Brief: The answer must consist of every line in the records below that contains the string "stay".

(Source data)
*-*-*
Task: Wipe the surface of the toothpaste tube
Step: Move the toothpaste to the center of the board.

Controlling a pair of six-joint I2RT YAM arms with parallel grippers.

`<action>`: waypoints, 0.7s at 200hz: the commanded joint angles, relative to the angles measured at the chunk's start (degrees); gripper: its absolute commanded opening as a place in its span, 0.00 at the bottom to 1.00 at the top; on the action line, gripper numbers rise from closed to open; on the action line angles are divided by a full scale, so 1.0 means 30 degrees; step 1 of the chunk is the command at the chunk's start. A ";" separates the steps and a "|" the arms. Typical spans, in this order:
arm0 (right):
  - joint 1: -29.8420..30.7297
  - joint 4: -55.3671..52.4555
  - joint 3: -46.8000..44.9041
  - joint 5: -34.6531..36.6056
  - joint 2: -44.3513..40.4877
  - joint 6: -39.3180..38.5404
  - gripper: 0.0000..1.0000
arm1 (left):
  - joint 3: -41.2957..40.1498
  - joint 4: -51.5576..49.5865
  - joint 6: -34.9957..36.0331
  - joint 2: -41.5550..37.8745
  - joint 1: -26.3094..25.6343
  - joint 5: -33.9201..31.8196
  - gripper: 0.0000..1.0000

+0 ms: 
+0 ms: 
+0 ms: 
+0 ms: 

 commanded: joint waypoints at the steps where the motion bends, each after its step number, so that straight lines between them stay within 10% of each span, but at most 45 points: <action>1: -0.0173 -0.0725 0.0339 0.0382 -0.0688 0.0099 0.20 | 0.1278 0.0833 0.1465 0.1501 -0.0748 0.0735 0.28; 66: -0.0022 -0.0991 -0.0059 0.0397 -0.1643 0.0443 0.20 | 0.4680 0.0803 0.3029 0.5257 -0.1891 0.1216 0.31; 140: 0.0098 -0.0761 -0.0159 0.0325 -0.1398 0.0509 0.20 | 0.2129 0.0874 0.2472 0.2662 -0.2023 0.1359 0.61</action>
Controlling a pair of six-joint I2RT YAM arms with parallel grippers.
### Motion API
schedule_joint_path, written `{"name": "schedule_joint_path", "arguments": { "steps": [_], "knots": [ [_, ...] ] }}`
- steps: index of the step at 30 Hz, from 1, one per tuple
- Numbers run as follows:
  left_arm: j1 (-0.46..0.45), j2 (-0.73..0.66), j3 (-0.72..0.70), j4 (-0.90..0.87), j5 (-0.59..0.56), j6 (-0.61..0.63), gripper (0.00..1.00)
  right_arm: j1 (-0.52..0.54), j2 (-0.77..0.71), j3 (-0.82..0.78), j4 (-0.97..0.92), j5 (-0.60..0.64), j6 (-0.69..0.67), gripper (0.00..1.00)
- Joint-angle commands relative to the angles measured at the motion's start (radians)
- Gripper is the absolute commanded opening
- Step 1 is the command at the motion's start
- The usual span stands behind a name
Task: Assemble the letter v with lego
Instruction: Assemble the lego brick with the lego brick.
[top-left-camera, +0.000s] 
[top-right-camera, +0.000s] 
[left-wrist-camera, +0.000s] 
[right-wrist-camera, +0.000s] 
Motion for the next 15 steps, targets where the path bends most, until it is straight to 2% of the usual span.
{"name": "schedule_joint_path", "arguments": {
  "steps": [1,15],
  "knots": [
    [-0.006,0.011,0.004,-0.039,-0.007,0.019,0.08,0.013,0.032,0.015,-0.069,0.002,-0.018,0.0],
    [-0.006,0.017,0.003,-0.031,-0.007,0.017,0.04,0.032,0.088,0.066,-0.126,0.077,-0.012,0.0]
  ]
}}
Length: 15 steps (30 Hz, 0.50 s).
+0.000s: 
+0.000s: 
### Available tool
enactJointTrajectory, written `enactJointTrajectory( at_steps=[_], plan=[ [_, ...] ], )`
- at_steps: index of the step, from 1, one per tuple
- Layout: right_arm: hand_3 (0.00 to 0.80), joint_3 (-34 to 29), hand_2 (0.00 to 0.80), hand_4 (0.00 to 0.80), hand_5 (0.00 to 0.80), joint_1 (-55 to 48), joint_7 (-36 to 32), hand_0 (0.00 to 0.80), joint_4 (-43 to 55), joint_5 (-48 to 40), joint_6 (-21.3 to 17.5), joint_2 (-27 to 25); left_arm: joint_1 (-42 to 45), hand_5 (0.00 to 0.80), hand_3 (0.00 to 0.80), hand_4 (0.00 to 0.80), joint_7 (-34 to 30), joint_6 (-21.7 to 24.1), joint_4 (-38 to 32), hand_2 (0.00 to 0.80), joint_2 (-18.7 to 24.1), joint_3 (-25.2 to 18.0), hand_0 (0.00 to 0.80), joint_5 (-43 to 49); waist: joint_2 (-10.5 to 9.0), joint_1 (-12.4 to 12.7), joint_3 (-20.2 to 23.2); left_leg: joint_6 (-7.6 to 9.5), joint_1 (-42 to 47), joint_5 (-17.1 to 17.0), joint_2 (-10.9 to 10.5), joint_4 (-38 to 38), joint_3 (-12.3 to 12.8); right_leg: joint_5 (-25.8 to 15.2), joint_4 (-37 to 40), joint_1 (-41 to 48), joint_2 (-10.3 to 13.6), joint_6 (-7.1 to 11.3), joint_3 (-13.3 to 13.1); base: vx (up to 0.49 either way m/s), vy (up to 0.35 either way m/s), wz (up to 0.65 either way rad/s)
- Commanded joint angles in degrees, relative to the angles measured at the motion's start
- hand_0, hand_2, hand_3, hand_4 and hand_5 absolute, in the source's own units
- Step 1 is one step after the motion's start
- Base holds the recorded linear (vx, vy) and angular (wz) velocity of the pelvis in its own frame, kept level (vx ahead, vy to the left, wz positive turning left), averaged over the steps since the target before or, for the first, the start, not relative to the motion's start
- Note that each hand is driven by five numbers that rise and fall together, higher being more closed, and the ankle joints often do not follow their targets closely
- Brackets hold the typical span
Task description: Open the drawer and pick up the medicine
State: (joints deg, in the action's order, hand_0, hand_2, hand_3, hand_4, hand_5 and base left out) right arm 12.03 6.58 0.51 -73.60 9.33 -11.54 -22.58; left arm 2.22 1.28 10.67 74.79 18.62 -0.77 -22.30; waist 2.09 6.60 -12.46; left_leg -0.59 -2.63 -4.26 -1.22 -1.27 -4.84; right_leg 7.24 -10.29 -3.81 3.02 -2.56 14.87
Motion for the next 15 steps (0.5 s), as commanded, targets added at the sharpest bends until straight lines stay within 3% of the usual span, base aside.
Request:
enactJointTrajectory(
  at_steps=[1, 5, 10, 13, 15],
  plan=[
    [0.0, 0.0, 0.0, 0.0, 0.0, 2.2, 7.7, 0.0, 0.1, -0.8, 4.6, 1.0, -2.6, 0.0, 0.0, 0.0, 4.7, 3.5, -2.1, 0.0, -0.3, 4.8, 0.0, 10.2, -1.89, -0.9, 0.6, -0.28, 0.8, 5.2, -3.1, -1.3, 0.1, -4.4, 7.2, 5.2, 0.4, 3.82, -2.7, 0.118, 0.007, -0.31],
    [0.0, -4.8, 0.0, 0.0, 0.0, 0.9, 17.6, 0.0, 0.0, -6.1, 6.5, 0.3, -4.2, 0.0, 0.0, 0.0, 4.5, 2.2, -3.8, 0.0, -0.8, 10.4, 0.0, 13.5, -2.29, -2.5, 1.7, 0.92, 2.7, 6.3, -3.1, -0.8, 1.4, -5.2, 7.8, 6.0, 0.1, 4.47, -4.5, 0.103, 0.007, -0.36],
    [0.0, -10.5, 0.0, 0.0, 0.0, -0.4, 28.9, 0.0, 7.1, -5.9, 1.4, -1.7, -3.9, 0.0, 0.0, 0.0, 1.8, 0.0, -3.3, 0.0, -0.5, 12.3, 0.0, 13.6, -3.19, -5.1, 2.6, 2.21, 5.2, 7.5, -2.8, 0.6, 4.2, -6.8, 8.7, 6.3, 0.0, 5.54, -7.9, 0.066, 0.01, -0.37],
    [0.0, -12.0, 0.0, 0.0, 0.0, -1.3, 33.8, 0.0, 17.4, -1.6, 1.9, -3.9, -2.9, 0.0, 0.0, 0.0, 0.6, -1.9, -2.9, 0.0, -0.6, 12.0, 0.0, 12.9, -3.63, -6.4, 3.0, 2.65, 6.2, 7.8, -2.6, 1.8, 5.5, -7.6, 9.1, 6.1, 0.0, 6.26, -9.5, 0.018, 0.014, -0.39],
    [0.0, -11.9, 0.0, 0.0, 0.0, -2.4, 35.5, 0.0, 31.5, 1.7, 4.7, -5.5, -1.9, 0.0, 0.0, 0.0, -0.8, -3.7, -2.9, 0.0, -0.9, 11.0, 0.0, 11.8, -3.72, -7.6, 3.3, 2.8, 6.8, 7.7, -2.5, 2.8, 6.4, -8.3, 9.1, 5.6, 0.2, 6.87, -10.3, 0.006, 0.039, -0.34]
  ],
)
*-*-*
Solution to this exercise:
 commanded: joint waypoints at the steps where the motion bends, each after its step number, so that straight lines between them stay within 10% of each span, but at most 45 points: <action>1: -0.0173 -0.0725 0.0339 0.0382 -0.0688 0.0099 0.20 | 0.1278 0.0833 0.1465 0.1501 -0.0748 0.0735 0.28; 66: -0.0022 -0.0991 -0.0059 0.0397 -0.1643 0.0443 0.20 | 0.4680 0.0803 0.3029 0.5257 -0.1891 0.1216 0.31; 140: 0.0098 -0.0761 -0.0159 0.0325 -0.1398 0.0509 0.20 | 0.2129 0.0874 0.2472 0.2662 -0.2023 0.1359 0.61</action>
Motion for the next 15 steps (0.5 s), as commanded, targets added at the sharpest bends until straight lines stay within 3% of the usual span, base aside.

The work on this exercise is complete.